Required action
Your task is to copy every line below that contains the word "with".

Data segment
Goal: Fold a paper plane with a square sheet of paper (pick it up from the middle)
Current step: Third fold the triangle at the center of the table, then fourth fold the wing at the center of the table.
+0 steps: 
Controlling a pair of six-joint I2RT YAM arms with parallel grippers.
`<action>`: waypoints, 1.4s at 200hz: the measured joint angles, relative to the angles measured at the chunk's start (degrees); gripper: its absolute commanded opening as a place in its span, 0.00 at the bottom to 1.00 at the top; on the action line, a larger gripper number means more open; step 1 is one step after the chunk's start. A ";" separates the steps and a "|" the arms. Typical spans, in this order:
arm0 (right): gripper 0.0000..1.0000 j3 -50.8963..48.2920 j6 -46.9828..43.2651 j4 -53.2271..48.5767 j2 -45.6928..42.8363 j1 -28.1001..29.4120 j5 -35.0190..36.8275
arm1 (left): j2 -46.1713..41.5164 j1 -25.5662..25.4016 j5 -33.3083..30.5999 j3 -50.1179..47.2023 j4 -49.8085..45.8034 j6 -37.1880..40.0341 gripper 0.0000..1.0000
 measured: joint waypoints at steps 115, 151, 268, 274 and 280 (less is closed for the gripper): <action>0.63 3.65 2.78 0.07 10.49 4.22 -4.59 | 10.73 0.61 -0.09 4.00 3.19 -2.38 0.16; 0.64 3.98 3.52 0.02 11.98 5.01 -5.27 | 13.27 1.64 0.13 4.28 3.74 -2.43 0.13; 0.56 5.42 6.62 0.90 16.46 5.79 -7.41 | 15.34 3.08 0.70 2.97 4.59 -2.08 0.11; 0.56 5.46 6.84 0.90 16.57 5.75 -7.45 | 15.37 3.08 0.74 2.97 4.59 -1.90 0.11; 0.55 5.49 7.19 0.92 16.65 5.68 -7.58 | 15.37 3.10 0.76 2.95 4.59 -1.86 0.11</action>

Solution to the exercise
Goal: Fold a paper plane with a square sheet of paper (pick it up from the middle)
Controlling a pair of six-joint I2RT YAM arms with parallel grippers.

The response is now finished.